Assignment ::
The records below must be duplicated exactly, character for character.

[Extracted records]
- Opening Delimiter -

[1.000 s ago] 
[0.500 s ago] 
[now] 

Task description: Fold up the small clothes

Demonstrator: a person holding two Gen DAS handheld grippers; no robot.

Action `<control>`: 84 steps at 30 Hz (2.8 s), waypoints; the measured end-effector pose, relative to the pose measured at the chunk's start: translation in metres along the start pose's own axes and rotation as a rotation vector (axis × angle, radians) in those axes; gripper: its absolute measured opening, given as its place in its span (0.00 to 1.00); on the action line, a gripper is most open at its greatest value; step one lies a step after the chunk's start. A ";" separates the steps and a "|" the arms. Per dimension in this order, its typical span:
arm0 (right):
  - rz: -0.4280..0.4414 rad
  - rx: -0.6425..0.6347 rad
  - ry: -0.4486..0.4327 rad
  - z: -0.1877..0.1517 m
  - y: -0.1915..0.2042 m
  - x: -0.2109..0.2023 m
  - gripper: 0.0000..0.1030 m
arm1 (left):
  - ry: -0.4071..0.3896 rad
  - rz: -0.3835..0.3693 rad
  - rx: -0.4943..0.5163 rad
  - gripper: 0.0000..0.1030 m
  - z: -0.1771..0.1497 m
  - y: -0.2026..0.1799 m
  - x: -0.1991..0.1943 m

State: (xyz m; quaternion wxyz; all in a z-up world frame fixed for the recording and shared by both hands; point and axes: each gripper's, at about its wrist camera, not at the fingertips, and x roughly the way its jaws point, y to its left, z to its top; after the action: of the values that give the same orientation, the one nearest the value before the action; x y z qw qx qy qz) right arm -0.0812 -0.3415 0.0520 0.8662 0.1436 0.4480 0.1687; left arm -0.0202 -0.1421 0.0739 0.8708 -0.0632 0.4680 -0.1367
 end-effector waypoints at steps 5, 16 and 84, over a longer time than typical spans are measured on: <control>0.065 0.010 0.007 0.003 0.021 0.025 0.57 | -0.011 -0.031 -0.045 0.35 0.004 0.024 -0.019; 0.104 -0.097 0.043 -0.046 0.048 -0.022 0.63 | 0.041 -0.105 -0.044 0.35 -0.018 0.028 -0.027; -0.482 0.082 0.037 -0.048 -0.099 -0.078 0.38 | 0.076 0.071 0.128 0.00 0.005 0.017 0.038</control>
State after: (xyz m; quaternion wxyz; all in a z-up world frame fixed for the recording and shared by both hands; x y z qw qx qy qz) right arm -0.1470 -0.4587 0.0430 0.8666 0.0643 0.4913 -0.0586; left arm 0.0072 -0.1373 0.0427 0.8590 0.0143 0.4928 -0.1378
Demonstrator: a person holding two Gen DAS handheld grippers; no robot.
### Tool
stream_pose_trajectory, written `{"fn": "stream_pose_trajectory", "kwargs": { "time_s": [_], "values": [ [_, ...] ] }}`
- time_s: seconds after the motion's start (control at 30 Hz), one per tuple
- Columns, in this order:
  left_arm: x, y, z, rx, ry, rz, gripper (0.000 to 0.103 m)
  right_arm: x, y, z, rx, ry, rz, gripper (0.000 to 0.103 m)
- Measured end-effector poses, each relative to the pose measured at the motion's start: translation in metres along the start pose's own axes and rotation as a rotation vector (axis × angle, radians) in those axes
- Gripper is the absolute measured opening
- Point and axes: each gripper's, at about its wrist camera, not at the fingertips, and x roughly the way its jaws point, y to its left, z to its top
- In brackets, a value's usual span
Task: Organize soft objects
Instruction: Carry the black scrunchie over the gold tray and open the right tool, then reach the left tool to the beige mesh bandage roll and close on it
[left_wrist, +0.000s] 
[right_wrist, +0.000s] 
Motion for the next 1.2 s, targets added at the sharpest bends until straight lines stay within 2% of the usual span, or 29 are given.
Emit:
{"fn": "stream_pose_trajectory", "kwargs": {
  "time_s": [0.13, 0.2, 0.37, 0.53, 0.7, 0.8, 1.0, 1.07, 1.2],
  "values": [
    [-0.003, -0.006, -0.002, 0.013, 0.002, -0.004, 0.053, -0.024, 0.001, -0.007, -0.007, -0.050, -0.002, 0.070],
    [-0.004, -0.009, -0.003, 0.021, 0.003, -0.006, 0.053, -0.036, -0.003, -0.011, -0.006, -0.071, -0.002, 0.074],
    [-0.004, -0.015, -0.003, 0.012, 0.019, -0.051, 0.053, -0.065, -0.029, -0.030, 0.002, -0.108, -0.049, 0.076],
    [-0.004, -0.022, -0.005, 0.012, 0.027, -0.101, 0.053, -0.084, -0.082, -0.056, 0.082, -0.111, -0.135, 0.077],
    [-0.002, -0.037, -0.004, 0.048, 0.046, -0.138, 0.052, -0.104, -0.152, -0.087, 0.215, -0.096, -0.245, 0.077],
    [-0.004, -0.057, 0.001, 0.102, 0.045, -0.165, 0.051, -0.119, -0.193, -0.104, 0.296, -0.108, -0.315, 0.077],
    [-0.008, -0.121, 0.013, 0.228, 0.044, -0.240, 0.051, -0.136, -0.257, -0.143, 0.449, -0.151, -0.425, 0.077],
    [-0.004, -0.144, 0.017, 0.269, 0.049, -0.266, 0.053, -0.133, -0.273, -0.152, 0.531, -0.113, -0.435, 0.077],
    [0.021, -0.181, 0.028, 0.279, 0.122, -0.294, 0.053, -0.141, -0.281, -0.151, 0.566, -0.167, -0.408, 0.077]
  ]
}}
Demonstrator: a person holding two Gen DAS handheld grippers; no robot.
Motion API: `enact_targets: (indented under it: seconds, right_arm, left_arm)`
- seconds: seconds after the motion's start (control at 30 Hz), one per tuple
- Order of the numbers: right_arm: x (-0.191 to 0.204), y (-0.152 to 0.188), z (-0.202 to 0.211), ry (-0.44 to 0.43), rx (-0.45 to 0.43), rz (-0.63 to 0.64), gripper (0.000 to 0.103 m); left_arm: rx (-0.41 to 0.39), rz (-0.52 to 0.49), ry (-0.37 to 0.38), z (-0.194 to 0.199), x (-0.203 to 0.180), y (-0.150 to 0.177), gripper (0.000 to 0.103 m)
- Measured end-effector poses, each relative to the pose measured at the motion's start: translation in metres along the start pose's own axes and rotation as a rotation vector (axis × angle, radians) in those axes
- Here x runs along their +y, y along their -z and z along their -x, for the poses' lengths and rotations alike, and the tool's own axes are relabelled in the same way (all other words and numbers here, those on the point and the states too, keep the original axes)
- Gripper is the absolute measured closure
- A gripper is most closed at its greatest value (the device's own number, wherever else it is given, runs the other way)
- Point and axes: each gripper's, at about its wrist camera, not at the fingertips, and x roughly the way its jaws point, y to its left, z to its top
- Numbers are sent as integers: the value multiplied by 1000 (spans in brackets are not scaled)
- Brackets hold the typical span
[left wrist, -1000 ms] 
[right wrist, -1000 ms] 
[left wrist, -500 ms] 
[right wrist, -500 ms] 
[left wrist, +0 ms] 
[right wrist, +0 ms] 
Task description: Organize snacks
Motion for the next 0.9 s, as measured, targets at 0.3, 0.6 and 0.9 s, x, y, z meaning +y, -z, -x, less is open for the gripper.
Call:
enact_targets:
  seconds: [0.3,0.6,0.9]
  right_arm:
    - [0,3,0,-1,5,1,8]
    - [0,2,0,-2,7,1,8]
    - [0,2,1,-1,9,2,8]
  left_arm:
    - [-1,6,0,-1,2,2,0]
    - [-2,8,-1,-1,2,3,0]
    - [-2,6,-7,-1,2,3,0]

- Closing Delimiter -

Finished exercise ::
[1.000 s ago] 
[0.500 s ago] 
[now] 

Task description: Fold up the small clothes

Demonstrator: a person holding two Gen DAS handheld grippers; no robot.

Action `<control>`: 84 steps at 30 Hz (2.8 s), waypoints; the measured end-effector pose, relative to the pose measured at the chunk's start: translation in metres along the start pose's own axes and rotation as a rotation vector (axis × angle, radians) in those axes; gripper: its absolute measured opening, given as its place in its span (0.00 to 1.00); on the action line, a gripper is most open at its greatest value; step one lies a step after the chunk's start. A ";" separates the steps and a "|" the arms. Per dimension in this order, its typical span:
arm0 (right):
  - rz: -0.4280..0.4414 rad
  - rx: -0.6425..0.6347 rad
  - ry: -0.4486..0.4327 rad
  - z: -0.1877..0.1517 m
  - y: -0.1915..0.2042 m
  - x: -0.2109..0.2023 m
  - gripper: 0.0000..0.1030 m
arm1 (left):
  - ry: -0.4071..0.3896 rad
  - rz: -0.3835..0.3693 rad
  - rx: -0.4943..0.5163 rad
  - gripper: 0.0000..0.1030 m
  - z: -0.1771..0.1497 m
  - y: -0.2026..0.1799 m
  - x: -0.1991..0.1943 m

State: (xyz m; quaternion wxyz; all in a z-up world frame fixed for the recording and shared by both hands; point and axes: each gripper's, at about its wrist camera, not at the fingertips, and x roughly the way its jaws point, y to its left, z to its top; after the action: of the values that give the same orientation, the one nearest the value before the action; x y z qw qx qy qz) right arm -0.0812 -0.3415 0.0520 0.8662 0.1436 0.4480 0.1687; left arm -0.0202 -0.1421 0.0739 0.8708 -0.0632 0.4680 -0.1367
 end-effector waypoints at steps 5, 16 and 84, over a longer time than typical spans are measured on: <control>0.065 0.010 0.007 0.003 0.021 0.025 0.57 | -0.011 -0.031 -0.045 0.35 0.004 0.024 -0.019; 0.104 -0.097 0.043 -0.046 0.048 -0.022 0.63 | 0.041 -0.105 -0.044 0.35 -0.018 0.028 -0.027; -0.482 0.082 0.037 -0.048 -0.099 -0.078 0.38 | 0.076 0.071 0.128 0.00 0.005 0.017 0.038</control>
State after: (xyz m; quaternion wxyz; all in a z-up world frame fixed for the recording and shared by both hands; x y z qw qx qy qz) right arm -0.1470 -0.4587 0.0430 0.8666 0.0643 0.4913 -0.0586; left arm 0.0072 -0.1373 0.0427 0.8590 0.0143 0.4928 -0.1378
Demonstrator: a person holding two Gen DAS handheld grippers; no robot.
### Tool
stream_pose_trajectory, written `{"fn": "stream_pose_trajectory", "kwargs": { "time_s": [_], "values": [ [_, ...] ] }}`
- time_s: seconds after the motion's start (control at 30 Hz), one per tuple
- Columns, in this order:
  left_arm: x, y, z, rx, ry, rz, gripper (0.000 to 0.103 m)
  right_arm: x, y, z, rx, ry, rz, gripper (0.000 to 0.103 m)
- Measured end-effector poses, each relative to the pose measured at the motion's start: translation in metres along the start pose's own axes and rotation as a rotation vector (axis × angle, radians) in those axes
- Gripper is the absolute measured opening
- Point and axes: each gripper's, at about its wrist camera, not at the fingertips, and x roughly the way its jaws point, y to its left, z to its top
- In brackets, a value's usual span
Task: Organize soft objects
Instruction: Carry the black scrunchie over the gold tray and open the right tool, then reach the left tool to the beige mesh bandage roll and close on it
[left_wrist, +0.000s] 
[right_wrist, +0.000s] 
Motion for the next 1.2 s, targets added at the sharpest bends until straight lines stay within 2% of the usual span, or 29 are given.
Emit:
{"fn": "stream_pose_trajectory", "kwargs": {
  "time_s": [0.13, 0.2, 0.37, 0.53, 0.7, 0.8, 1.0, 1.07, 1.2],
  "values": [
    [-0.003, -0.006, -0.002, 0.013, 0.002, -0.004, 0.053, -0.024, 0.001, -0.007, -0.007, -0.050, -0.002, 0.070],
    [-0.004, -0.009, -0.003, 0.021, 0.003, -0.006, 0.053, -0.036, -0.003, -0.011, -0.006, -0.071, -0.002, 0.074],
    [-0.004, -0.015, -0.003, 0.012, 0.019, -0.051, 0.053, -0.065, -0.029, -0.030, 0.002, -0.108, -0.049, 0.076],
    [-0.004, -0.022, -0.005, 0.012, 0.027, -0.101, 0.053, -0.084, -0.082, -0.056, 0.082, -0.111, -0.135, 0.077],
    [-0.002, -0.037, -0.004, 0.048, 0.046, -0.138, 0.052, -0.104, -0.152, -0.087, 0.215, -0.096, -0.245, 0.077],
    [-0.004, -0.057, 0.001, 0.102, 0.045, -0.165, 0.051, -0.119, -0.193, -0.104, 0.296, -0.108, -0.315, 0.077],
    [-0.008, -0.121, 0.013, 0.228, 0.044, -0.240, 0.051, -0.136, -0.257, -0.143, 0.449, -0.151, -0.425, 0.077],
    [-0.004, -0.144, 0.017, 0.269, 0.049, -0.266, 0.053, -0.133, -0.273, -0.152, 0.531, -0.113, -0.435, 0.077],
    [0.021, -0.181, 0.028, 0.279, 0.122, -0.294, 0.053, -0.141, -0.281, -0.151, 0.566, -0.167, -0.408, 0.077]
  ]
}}
Demonstrator: a person holding two Gen DAS handheld grippers; no robot.
Motion API: `enact_targets: (indented under it: seconds, right_arm, left_arm)`
- seconds: seconds after the motion's start (control at 30 Hz), one per tuple
- Order of the numbers: right_arm: x (-0.191 to 0.204), y (-0.152 to 0.188), z (-0.202 to 0.211), ry (-0.44 to 0.43), rx (-0.45 to 0.43), rz (-0.63 to 0.64), gripper (0.000 to 0.103 m); left_arm: rx (-0.41 to 0.39), rz (-0.52 to 0.49), ry (-0.37 to 0.38), z (-0.194 to 0.199), x (-0.203 to 0.180), y (-0.150 to 0.177), gripper (0.000 to 0.103 m)
- Measured end-effector poses, each relative to the pose measured at the motion's start: translation in metres along the start pose's own axes and rotation as a rotation vector (axis × angle, radians) in those axes
- Here x runs along their +y, y along their -z and z along their -x, for the poses' lengths and rotations alike, and the tool's own axes are relabelled in the same way (all other words and numbers here, those on the point and the states too, keep the original axes)
- Gripper is the absolute measured closure
- A gripper is most closed at its greatest value (the device's own number, wherever else it is given, runs the other way)
- Point and axes: each gripper's, at about its wrist camera, not at the fingertips, and x roughly the way its jaws point, y to its left, z to its top
- Numbers are sent as integers: the value multiplied by 1000 (spans in brackets are not scaled)
- Brackets hold the typical span
[left wrist, -1000 ms] 
[right wrist, -1000 ms] 
[left wrist, -500 ms] 
[right wrist, -500 ms] 
[left wrist, +0 ms] 
[right wrist, +0 ms] 
Task description: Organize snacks
Motion for the next 0.9 s, as measured, targets at 0.3, 0.6 and 0.9 s, x, y, z meaning +y, -z, -x, less is open for the gripper.
Call:
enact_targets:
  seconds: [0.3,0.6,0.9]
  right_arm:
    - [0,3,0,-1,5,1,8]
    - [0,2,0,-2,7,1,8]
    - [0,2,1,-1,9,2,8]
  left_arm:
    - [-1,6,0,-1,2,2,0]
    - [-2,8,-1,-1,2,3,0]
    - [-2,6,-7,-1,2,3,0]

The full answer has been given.